Directions
Copy all of the data that follows without altering a word.

• • •

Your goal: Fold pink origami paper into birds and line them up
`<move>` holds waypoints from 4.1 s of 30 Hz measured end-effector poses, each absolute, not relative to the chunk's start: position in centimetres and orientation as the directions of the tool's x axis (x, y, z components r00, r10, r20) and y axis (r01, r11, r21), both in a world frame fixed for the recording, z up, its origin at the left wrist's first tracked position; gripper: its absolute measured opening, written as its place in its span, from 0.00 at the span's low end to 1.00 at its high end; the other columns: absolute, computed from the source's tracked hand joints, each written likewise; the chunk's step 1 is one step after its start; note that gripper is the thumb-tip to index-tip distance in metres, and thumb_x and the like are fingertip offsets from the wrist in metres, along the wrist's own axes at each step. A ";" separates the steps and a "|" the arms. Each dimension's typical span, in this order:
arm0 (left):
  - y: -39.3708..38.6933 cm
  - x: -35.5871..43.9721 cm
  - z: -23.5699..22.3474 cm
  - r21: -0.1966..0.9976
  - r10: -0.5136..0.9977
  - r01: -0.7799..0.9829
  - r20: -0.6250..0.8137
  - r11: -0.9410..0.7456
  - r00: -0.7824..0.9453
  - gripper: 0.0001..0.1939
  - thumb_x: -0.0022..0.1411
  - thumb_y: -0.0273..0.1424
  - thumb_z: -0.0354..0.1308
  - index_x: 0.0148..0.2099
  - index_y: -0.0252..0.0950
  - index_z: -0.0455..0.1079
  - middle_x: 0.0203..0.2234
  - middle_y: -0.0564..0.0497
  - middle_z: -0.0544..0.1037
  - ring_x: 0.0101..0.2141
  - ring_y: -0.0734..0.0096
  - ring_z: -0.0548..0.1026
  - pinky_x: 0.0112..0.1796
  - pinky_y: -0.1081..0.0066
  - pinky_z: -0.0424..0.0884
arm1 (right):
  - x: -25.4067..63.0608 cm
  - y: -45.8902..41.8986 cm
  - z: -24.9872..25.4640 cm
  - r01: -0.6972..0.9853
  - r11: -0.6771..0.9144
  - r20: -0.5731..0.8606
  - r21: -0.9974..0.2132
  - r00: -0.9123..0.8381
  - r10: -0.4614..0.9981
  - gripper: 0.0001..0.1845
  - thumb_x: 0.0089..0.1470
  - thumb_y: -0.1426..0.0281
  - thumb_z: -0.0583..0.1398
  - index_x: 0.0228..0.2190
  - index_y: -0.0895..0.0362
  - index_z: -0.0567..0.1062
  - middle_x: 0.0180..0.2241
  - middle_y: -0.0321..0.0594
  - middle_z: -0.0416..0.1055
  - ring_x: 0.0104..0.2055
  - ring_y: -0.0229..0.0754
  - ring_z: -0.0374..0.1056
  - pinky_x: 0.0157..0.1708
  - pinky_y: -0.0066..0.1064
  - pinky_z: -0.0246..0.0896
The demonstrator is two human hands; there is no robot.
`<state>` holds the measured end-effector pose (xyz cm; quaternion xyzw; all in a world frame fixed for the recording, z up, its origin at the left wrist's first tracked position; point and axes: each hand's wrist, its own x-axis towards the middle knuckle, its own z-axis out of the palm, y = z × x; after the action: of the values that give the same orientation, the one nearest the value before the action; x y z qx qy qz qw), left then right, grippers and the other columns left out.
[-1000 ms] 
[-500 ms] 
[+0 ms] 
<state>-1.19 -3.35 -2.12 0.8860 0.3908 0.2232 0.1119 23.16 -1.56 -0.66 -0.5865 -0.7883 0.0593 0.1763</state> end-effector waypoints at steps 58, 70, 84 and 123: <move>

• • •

Solved problem
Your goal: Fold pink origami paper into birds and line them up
`<move>` holds waypoints from 4.1 s of 30 Hz measured end-effector poses, each absolute, not relative to the chunk's start: position in centimetres and orientation as the directions of the tool's x axis (x, y, z components r00, r10, r20) and y axis (r01, r11, r21), both in a world frame fixed for the recording, z up, its origin at the left wrist's first tracked position; gripper: its absolute measured opening, written as its place in its span, from 0.00 at the span's low end to 1.00 at its high end; the other columns: absolute, computed from the source's tracked hand joints, each written likewise; the chunk's step 1 is one step after its start; note that gripper is the thumb-tip to index-tip distance in metres, and thumb_x and the like are fingertip offsets from the wrist in metres, along the wrist's own axes at each step. A ";" separates the steps and a "|" the arms. Each dimension's typical span, in this order:
arm0 (left):
  - y: -39.3708..38.6933 cm
  - x: -35.5871..43.9721 cm
  - z: -23.5699..22.3474 cm
  - r21: -0.1966..0.9976
  - r10: -0.5136..0.9977
  - r01: -0.7799..0.9829
  - r20: -0.6250..0.8137
  - r11: -0.9410..0.7456
  - r00: -0.7824..0.9453
  - gripper: 0.0001..0.1939
  - thumb_x: -0.0022..0.1411
  - thumb_y: -0.0273..0.1424
  - thumb_z: -0.0354..0.1308
  - index_x: 0.0148..0.2099
  - index_y: -0.0252..0.0950
  - index_z: -0.0455..0.1079
  - middle_x: 0.0203..0.2234
  - middle_y: -0.0564..0.0497
  - middle_z: -0.0544..0.1037
  - ring_x: 0.0101..0.2141
  - ring_y: -0.0734..0.0096
  - ring_z: -0.0548..0.1026
  - pinky_x: 0.0112..0.1796
  - pinky_y: -0.1081..0.0066
  - pinky_z: -0.0424..0.0884
arm1 (right):
  - x: -25.4067..63.0608 cm
  - y: -45.8902..41.8986 cm
  - z: -24.9872..25.4640 cm
  - r01: -0.6972..0.9853
  - r11: -0.6771..0.9144
  - r20: -0.5731..0.8606
  - r21: -0.9974..0.2132
  - r00: -0.9123..0.8381
  - r10: -0.4614..0.9981
  - gripper: 0.0001..0.1845
  - thumb_x: 0.0089..0.1470
  - thumb_y: -0.1426..0.0281
  - thumb_z: -0.0583..0.1398
  - index_x: 0.0228..0.2190
  - index_y: -0.0895..0.0362
  - index_z: -0.0567..0.1062
  - middle_x: 0.0180..0.2241
  - middle_y: -0.0321..0.0594
  - middle_z: -0.0416..0.1055
  - ring_x: 0.0104..0.2055
  - ring_y: -0.0229..0.0754
  - ring_z: -0.0374..0.1056
  - pinky_x: 0.0157..0.1708
  - pinky_y: -0.0066..0.1064
  - pinky_z: -0.0246..0.0896
The demonstrator is two human hands; there is no robot.
`<state>` holds the measured end-effector pose (xyz cm; quaternion xyzw; all in a world frame fixed for the recording, z up, its origin at the left wrist's first tracked position; point and axes: each hand's wrist, its own x-axis towards the middle knuckle, its own z-axis out of the palm, y = z × x; after the action: of the values that give the same orientation, the one nearest the value before the action; x y z qx qy qz qw), left then right, grippers and the other columns left out.
[-1000 ms] 
[-500 ms] 
[+0 ms] 
<state>-1.19 -3.35 -2.12 0.8860 0.3908 0.2232 0.1119 23.16 -1.56 -0.66 -0.5865 -0.7883 0.0593 0.1763</state> end-effector waypoints at steps 58, 70, 84 and 123: <move>

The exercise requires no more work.